## TASK DETAILS
Search the records for the word "frame" and report each line that has it.

Data items:
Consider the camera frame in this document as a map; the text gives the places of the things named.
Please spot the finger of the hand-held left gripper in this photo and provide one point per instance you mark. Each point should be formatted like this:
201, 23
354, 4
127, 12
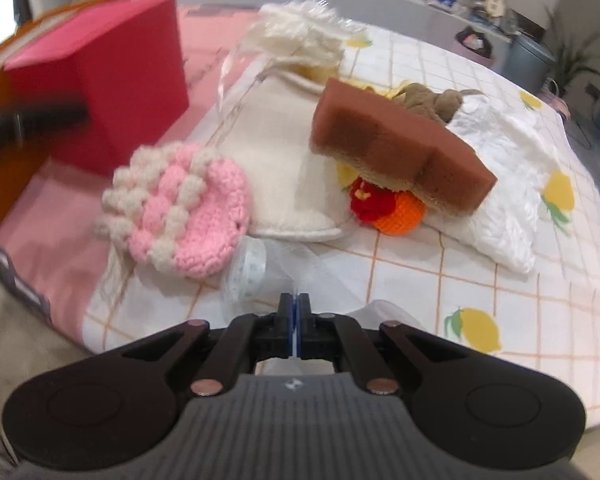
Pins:
45, 117

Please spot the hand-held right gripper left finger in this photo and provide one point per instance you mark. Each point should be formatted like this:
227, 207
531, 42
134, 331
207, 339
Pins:
287, 330

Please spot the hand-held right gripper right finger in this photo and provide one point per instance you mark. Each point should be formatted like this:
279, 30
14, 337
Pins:
305, 330

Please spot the clear plastic bag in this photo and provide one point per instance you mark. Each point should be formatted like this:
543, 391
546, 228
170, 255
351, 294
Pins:
300, 35
245, 270

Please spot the orange cardboard box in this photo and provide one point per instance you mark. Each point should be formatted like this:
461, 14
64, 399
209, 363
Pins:
5, 180

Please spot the pink crochet hat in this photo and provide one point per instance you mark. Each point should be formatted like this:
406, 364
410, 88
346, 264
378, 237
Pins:
205, 220

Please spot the orange crochet toy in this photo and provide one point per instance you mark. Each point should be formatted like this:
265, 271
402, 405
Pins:
400, 219

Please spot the cream towel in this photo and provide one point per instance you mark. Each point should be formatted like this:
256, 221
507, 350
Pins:
275, 160

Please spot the brown sponge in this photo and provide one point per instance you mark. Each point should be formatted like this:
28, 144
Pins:
380, 130

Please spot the brown plush toy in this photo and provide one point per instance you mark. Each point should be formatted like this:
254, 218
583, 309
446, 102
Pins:
430, 101

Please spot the red square box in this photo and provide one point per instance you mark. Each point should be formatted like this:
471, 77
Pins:
110, 75

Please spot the pink mat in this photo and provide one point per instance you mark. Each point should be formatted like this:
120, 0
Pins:
55, 245

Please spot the lemon print checked tablecloth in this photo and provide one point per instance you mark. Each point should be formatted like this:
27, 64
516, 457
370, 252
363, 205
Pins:
430, 290

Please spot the pink trash can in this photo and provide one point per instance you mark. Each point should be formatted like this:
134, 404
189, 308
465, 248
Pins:
475, 42

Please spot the small pink heater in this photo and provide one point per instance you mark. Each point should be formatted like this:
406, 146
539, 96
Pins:
555, 102

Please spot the grey trash can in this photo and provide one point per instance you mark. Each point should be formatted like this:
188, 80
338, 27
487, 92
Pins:
527, 67

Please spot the marble television cabinet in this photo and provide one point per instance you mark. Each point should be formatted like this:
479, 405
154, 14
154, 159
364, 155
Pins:
445, 7

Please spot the tall potted plant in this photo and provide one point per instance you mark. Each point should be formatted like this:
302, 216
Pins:
572, 60

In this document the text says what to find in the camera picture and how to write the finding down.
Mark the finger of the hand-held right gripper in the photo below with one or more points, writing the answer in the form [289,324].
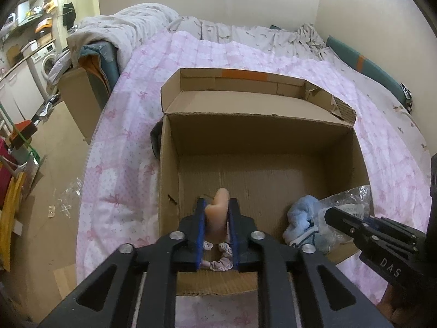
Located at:
[344,223]
[377,223]

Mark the plain closed cardboard box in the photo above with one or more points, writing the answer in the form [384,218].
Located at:
[80,99]

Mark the clear plastic bag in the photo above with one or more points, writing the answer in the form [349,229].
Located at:
[351,198]

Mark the white washing machine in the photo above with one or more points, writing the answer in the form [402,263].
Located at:
[46,61]

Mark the light blue soft cloth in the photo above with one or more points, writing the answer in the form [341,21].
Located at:
[302,218]

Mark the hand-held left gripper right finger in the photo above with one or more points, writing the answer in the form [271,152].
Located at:
[234,225]

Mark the orange tray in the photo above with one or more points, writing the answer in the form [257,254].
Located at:
[44,24]

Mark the red round object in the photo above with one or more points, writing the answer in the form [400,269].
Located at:
[4,177]

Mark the yellow curved board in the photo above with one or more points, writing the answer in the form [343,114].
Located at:
[8,211]

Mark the clear plastic wrapper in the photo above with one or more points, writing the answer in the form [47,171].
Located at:
[66,201]

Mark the black hanging garment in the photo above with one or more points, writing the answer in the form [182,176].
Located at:
[69,12]

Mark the orange block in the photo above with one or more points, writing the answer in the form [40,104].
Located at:
[24,129]

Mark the white cabinet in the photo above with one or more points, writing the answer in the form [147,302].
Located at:
[17,92]

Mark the chrome metal object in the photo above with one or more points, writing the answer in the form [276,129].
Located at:
[46,107]

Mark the folded teal orange blanket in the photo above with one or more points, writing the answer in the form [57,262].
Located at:
[99,61]

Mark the teal bed bumper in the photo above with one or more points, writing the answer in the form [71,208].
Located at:
[368,65]

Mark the beige doll floral dress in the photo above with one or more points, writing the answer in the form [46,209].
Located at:
[218,211]

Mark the pink checkered blanket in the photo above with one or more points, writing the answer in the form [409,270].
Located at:
[129,150]

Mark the grey floral duvet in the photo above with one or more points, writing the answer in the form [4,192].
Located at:
[129,27]

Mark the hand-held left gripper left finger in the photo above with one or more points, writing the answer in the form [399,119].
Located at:
[199,225]

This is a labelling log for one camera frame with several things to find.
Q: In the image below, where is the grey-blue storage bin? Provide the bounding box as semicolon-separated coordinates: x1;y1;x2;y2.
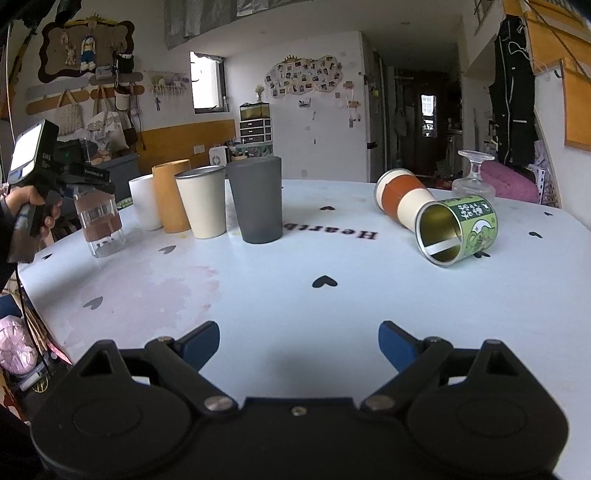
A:
99;154;140;200

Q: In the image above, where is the white tote bag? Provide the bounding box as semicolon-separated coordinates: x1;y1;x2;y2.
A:
87;99;123;154

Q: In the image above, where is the green printed tin cup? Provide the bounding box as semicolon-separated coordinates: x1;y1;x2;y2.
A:
414;195;499;267

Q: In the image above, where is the pink bundle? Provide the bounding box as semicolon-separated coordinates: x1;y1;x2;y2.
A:
0;316;38;376

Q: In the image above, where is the brown wall board with dolls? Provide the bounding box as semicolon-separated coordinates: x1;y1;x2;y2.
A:
37;18;136;84

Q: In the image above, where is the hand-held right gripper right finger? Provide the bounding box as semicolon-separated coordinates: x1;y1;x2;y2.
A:
360;320;533;413

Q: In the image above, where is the cream cup with metal rim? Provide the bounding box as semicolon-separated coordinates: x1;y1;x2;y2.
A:
174;165;228;240

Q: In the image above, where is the tan orange cup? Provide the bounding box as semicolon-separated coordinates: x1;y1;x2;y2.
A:
152;159;193;234

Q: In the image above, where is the clear glass cup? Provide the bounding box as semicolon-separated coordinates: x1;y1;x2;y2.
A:
74;187;126;258

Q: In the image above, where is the glass tank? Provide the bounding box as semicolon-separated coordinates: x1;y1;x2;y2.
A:
239;102;272;121

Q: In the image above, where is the person's left hand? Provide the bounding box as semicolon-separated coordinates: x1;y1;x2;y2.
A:
0;186;64;241

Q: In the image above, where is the knitted beige bag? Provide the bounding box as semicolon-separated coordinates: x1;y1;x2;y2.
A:
55;92;86;137

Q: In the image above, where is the black hanging garment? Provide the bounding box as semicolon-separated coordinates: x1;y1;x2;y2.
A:
488;15;539;168

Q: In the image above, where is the orange and white cup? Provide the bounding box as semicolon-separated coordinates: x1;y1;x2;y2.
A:
374;168;437;234

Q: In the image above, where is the white metal rack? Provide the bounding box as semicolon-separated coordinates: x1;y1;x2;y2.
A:
531;166;562;209

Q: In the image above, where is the orange wooden board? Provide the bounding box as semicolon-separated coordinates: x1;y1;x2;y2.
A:
502;0;591;151

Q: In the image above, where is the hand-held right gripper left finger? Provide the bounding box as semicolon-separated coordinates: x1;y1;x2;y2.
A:
69;320;239;413

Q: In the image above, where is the pink cushion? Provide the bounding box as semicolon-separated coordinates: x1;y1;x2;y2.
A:
480;161;542;204

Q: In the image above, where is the light blue heart tablecloth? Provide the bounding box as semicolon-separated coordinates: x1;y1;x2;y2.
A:
18;178;591;480

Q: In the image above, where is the grey plastic drawer unit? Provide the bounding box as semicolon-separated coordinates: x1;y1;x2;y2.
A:
239;119;273;145

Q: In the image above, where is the clear glass goblet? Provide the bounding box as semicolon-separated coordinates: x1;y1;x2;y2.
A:
451;150;498;200

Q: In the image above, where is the wall drawing paper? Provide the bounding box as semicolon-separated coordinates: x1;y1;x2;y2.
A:
148;70;191;112

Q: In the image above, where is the window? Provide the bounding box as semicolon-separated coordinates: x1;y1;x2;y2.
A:
189;51;228;114

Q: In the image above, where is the dark grey cup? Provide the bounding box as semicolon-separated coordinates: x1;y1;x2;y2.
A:
225;156;283;244

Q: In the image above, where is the cloud-shaped photo board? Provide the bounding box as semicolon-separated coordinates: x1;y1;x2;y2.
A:
264;54;345;99

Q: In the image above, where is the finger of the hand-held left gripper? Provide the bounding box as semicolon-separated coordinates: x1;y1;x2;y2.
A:
62;179;117;196

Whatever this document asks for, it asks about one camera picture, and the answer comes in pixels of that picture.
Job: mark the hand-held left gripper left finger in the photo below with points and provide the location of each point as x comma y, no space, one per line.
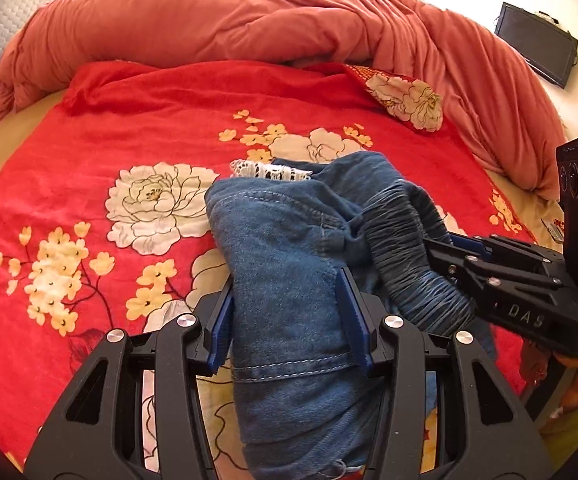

## REPLY
Consider the camera frame in this document as a map; the text gives the places of the things named.
This is a labelling log for one camera frame with several things to find.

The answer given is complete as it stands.